**WORK INSTRUCTION:** Go through the material and copy each line in which the word "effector" shows up.

**DATA EXCERPT:**
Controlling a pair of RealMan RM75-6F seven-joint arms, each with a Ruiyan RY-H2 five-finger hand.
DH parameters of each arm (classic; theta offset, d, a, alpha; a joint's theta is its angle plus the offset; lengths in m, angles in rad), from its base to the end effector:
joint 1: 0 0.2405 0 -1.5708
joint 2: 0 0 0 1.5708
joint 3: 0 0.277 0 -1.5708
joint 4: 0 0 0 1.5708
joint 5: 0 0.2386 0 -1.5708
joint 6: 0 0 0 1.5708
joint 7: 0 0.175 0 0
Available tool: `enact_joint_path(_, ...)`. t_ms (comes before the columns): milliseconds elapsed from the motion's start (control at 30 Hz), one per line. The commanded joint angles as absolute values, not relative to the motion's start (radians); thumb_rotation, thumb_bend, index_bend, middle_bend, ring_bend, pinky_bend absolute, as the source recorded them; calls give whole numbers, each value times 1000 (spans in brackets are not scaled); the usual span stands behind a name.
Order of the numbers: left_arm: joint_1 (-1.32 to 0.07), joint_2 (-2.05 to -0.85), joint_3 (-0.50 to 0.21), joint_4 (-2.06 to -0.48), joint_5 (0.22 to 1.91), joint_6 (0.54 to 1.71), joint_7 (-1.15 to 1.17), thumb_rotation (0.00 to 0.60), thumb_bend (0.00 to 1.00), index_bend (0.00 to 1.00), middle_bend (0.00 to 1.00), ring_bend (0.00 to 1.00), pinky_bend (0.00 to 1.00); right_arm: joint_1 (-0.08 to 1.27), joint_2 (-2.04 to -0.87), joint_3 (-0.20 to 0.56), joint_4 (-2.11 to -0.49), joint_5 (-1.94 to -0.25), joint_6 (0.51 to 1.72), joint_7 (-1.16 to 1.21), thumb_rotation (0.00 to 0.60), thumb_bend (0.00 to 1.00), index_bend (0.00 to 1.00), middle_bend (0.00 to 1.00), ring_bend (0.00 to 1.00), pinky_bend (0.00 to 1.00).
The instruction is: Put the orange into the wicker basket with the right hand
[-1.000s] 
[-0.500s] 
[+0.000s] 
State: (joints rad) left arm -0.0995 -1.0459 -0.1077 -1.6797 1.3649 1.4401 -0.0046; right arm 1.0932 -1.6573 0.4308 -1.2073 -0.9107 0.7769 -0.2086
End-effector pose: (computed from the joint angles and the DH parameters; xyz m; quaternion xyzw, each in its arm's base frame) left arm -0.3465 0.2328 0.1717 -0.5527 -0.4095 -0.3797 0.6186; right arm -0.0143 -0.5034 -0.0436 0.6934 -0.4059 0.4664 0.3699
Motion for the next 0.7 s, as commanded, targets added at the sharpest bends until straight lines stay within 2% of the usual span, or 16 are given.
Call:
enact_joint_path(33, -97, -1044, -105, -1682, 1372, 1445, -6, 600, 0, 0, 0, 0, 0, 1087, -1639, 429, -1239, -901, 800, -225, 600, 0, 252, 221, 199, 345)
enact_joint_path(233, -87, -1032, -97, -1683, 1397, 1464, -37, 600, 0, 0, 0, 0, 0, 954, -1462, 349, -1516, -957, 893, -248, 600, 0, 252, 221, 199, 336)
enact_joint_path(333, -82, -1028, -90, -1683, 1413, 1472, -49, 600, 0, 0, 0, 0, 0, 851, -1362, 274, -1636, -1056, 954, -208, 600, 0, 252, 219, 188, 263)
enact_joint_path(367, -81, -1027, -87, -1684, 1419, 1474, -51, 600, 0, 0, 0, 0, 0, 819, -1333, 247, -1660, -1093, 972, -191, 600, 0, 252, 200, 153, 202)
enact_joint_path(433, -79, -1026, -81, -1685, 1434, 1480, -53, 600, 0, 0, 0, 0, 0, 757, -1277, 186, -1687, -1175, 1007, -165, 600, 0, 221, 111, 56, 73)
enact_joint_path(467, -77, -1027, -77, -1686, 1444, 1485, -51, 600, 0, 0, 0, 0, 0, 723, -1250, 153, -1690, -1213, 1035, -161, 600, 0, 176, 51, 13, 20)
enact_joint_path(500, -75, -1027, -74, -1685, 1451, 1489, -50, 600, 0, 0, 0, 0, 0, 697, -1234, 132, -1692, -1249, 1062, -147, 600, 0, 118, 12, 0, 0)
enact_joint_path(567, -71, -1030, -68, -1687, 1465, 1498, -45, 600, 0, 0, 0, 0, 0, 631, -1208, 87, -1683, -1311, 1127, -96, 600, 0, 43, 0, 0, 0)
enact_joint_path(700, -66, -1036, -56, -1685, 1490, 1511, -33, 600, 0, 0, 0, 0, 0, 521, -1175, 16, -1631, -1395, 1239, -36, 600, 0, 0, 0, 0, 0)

**YOUR RESPONSE:**
DH parameters of each arm (classic; theta offset, d, a, alpha; a joint's theta is its angle plus the offset; lengths in m, angles in rad), from its base to the end effector:
End-effector pose: (computed from the joint angles and the DH parameters; xyz m; quaternion xyzw, each in its arm's base frame) left arm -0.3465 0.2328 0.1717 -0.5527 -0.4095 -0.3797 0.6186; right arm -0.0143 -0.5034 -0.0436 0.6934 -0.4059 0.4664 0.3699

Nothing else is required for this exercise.